WHAT THE EXERCISE ASKS:
Within the entries below, please return exactly the lines from the one with "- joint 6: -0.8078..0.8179" through the one with "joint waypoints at", leaving out any pictures.

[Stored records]

·····

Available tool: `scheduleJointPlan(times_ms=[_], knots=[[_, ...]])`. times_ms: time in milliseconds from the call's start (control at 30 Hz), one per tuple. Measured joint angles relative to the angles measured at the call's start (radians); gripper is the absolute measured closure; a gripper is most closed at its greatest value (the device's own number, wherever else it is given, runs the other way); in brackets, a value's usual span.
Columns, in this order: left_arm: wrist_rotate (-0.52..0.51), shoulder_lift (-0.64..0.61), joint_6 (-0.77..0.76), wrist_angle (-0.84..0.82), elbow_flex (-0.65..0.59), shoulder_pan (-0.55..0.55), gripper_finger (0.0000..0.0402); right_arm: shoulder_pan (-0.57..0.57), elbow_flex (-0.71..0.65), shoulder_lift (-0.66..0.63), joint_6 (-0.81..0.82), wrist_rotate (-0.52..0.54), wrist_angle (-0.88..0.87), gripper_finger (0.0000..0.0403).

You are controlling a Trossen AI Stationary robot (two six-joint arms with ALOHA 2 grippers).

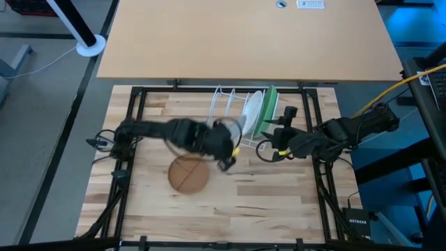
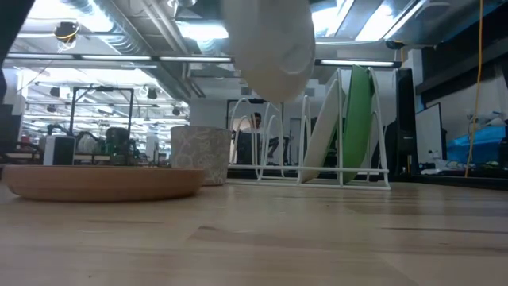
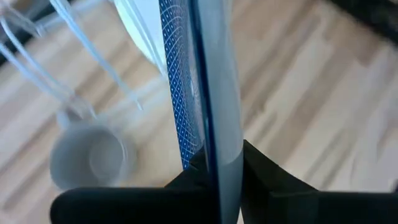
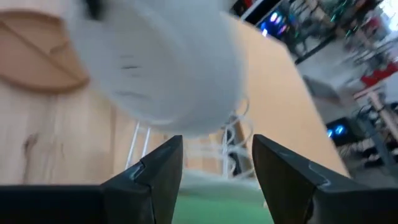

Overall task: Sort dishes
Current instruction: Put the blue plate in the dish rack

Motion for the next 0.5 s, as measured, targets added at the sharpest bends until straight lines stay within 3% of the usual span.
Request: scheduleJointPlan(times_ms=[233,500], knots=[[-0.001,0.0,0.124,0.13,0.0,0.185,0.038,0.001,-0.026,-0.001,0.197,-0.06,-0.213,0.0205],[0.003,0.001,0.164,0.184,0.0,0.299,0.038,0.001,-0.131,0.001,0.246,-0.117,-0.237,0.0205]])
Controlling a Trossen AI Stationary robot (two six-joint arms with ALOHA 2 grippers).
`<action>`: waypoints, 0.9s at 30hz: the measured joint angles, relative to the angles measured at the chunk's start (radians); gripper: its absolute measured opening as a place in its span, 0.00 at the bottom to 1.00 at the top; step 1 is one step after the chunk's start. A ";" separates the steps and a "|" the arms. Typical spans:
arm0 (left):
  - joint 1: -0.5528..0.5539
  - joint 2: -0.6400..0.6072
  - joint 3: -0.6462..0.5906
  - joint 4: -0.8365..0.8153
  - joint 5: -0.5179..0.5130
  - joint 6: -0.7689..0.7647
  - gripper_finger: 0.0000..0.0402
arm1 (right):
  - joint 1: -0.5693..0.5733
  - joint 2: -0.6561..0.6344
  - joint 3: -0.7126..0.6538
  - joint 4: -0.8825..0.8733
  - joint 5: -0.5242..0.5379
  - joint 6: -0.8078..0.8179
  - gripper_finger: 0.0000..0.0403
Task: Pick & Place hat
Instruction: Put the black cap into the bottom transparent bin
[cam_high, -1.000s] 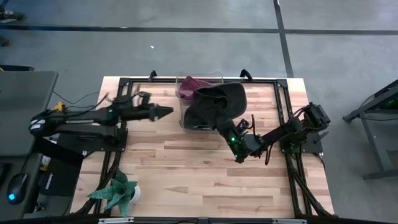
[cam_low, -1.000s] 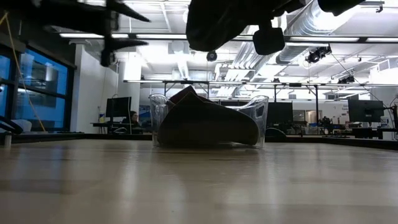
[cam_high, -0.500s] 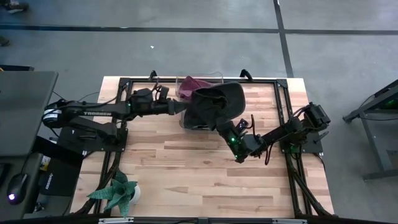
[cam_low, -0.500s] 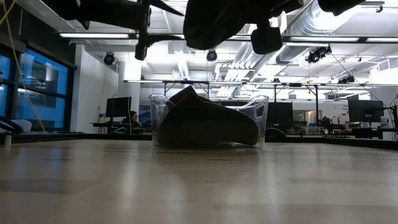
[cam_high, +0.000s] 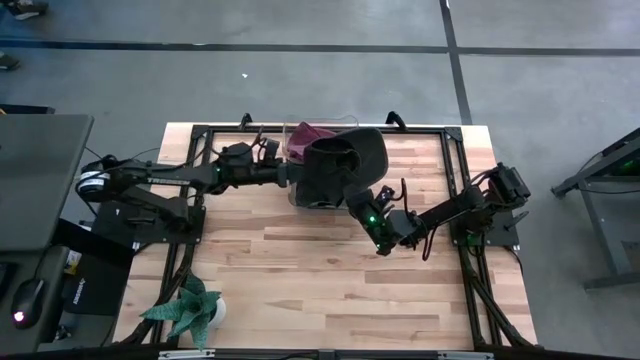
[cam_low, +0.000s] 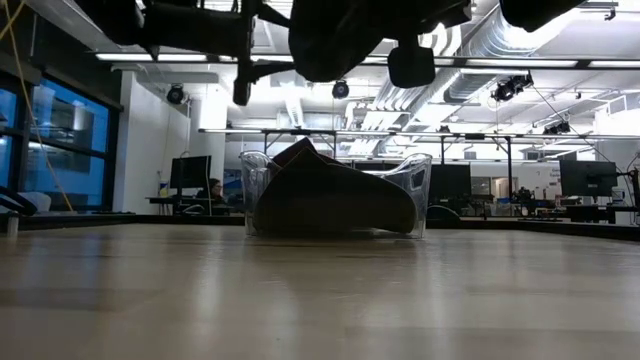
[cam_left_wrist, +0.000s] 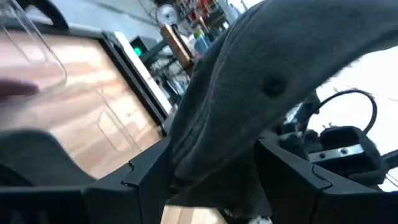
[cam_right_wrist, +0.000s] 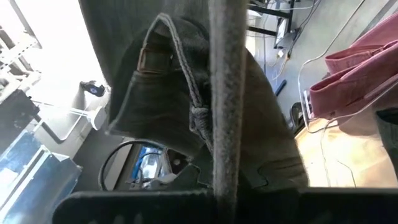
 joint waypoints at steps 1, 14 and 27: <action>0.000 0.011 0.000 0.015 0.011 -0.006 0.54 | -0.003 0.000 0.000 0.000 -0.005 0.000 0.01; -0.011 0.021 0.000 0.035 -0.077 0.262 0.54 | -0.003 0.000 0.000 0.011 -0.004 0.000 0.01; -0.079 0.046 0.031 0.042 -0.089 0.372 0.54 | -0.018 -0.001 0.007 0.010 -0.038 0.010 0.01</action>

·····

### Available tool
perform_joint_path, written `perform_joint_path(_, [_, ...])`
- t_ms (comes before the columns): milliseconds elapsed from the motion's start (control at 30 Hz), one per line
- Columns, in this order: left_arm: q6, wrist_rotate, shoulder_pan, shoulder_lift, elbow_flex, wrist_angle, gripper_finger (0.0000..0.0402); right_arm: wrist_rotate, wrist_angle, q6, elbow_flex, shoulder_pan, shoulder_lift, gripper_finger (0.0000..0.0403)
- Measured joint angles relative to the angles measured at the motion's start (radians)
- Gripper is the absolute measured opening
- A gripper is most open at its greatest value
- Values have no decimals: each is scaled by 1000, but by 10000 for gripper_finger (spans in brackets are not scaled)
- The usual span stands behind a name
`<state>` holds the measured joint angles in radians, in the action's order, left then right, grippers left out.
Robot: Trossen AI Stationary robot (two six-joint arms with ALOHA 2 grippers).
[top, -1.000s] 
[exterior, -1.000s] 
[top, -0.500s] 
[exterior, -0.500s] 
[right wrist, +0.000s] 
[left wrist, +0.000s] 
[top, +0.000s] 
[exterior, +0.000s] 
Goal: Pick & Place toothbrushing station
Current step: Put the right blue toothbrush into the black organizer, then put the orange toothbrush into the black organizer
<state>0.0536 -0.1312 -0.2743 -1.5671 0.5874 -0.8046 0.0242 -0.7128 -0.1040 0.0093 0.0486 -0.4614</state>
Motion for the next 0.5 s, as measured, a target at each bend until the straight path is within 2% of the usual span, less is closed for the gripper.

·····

RESPONSE TO THIS EXERCISE:
  - joint 6: -0.8078..0.8179
  - gripper_finger: 0.0000..0.0403
Task: Pick & Place hat
Instruction: Put the black cap into the bottom transparent bin
[cam_high, -1.000s] 
[cam_low, -1.000s] 
[cam_high, -0.500s] 
[cam_low, -0.500s] 
[cam_high, +0.000s] 
[cam_low, +0.000s] 
[cam_left_wrist, +0.000s] 
[cam_right_wrist, +0.000s] 
 joint waypoints at steps 1, 14 and 27: <action>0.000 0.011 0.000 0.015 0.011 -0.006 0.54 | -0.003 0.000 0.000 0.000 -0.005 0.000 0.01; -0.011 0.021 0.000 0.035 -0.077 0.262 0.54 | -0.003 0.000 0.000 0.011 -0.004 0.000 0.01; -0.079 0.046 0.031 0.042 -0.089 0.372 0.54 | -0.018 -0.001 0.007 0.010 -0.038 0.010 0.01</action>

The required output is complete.